Ему не все было понятно в спорах, особенно когда ораторы прибегали к примерам из мифологии. «Не верьте данайцам, даже дары приносящим» — эту фразу Джапаридзе сегодня бросил меньшевику Рамишвили. Мысль была ясна: не верьте царскому правительству, швырнувшему народу какую-либо подачку, но все-таки кто же были эти данайцы?
— Вам вообще, Ванечка, следует пополнить свои знания по мифологии древних… — Фиолетов и Джапаридзе медленно шагали по тюремному коридору. — Я думаю, что мы сможем организовать лекцию на эту тему.
…Абдулу выпустили в начале июня. Он прибежал в камеру из тюремной канцелярии с криком:
— Ванечка! Мне сказали собирать вещи. И завтра утром уходить на все четыре стороны!
Рядом вырос длинный Ванадзе:
— Ты, кажется, от радости забыл, о чем мы с тобой договорились. Скажи старшему надзирателю, что придешь за вещами позже.
Абдула недоуменно
— Если вам так хочется… — пробормотал он.
— Надеюсь, у тебя много вещей?
Вещей у Абдулы было до обидного мало — теплая одежда, в которой его арестовали, да Коран, который передал ему в тюрьму отец.
— Тогда держи!
Ванадзе притащил из своей камеры тяжелую стопку книг, чугунный котелок, массивный чернильный прибор, зимнее пальто и большущую сплетенную из сухого тростника корзину. В таких корзинах крестьяне привозили на базар вороха первой зелени.
Абдула все еще ничего не понимал.
— Сложишь это в корзину и скажешь старшему надзирателю, что здесь твои вещи, — продолжал Ванадзе. — И еще скажешь, что ты за ними придешь… завтра… например в восемь часов… Впрочем, часом позже, часом раньше — не имеет значения, но я должен точно знать, когда ты придешь.
— Ты что-нибудь понимаешь, Ванечка? — спросил Абдула.
— Кажется. — Фиолетов перевел взгляд с корзины на длинного юриста. — Вместо вещей? — спросил он у Ванадзе.
— О, из тебя выйдет хороший криминалист! — похвалил Ванадзе.
— Боюсь, что ты не поместишься в корзине.
— Что значит не помещусь, генацвале! Я уже примерял.
План дерзкого побега «внефракционника» Ванадзе захватил политических всех фракций, по особенно ему обрадовались падкие на авантюры анархисты.
Утром Абдулу отпустили домой.
— За вещами, — он показал на корзинку, — завтра заеду. Вечером.
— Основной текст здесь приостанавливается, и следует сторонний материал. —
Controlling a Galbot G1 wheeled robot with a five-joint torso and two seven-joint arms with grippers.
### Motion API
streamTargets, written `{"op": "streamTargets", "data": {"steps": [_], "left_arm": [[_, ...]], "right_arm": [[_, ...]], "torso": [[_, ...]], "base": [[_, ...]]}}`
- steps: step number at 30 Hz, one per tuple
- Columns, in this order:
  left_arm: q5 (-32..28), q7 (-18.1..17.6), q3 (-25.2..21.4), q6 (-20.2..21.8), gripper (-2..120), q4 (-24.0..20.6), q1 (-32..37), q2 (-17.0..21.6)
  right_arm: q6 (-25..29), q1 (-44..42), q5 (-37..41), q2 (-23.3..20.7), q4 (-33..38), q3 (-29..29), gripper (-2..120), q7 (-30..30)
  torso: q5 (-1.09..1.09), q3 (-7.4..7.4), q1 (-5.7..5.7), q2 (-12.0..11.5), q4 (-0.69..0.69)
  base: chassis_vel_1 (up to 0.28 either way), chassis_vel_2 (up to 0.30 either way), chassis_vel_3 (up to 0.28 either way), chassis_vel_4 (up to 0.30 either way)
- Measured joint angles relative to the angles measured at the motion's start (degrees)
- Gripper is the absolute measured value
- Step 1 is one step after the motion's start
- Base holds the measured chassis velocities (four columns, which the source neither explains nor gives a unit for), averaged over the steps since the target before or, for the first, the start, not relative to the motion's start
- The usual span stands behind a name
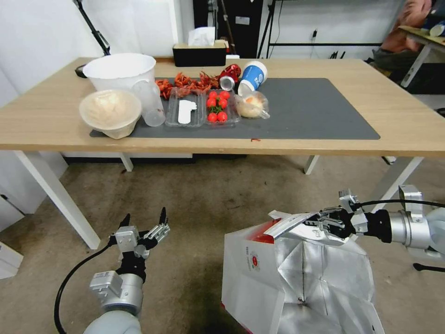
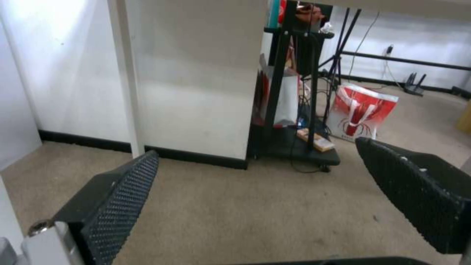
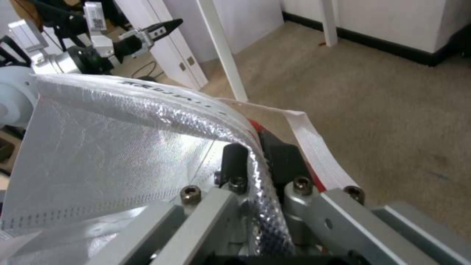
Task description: Pick up the food delivery bag from the floor and place it on the table.
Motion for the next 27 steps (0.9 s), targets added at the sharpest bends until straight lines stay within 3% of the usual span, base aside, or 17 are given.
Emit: {"op": "streamTargets", "data": {"steps": [27], "left_arm": [[0.2,-0.03,-0.08,-0.37,100,0.01,-0.07,0.01]], "right_arm": [[0.02,-0.37,-0.11,0.32,0.81,0.26,0,-0.09]], "torso": [[0.0,4.01,2.38,6.37,0.0]], "base": [[0.0,0.0,0.0,0.0]]}}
В восемь часов.
Подобные случаи уже бывали, и старший надзиратель не сопротивлялся…
За пятнадцать минут до восьми Ванадзе залез в корзину. Закрыли крышку и навесили замок.
— Не беспокоит? — вежливо поинтересовался Енукидзе.
Ровно в восемь Фиолетов и анархист по прозвищу Нико подхватили корзину и понесли к выходу.
В тюремной практике еще не было случая, чтобы оставленные «политиками» вещи проверялись у тюремных ворот. Но сейчас стражникам что-то показалось подозрительным.
— Что несете? — спросил один из них.
— Вещи Байрамова, — ответил Фиолетов.
Привратник подошел к корзине, снял с плеча винтовку и поднял ее кверху, намереваясь проткнуть корзину штыком.
Фиолетов и Нико мгновенно оттащили ее в сторону.
— Что вы делаете! Там дорогие вещи! — крикнул Нико.
— А ну отмыкай замок! Живо! — рявкнул привратник.
Делать было нечего, и замок отперли. Из корзины высунулась голова Ванадзе с всклокоченными волосами.
Привратник засвистел, примчалась стража, вышел из канцелярии старший надзиратель.
— Что случилось, Дмитренко? — спросил он.
— Да вот, Николай Мефодьевич, бежать один политик собрался.
Глаза старшего надзирателя недобро заблестели.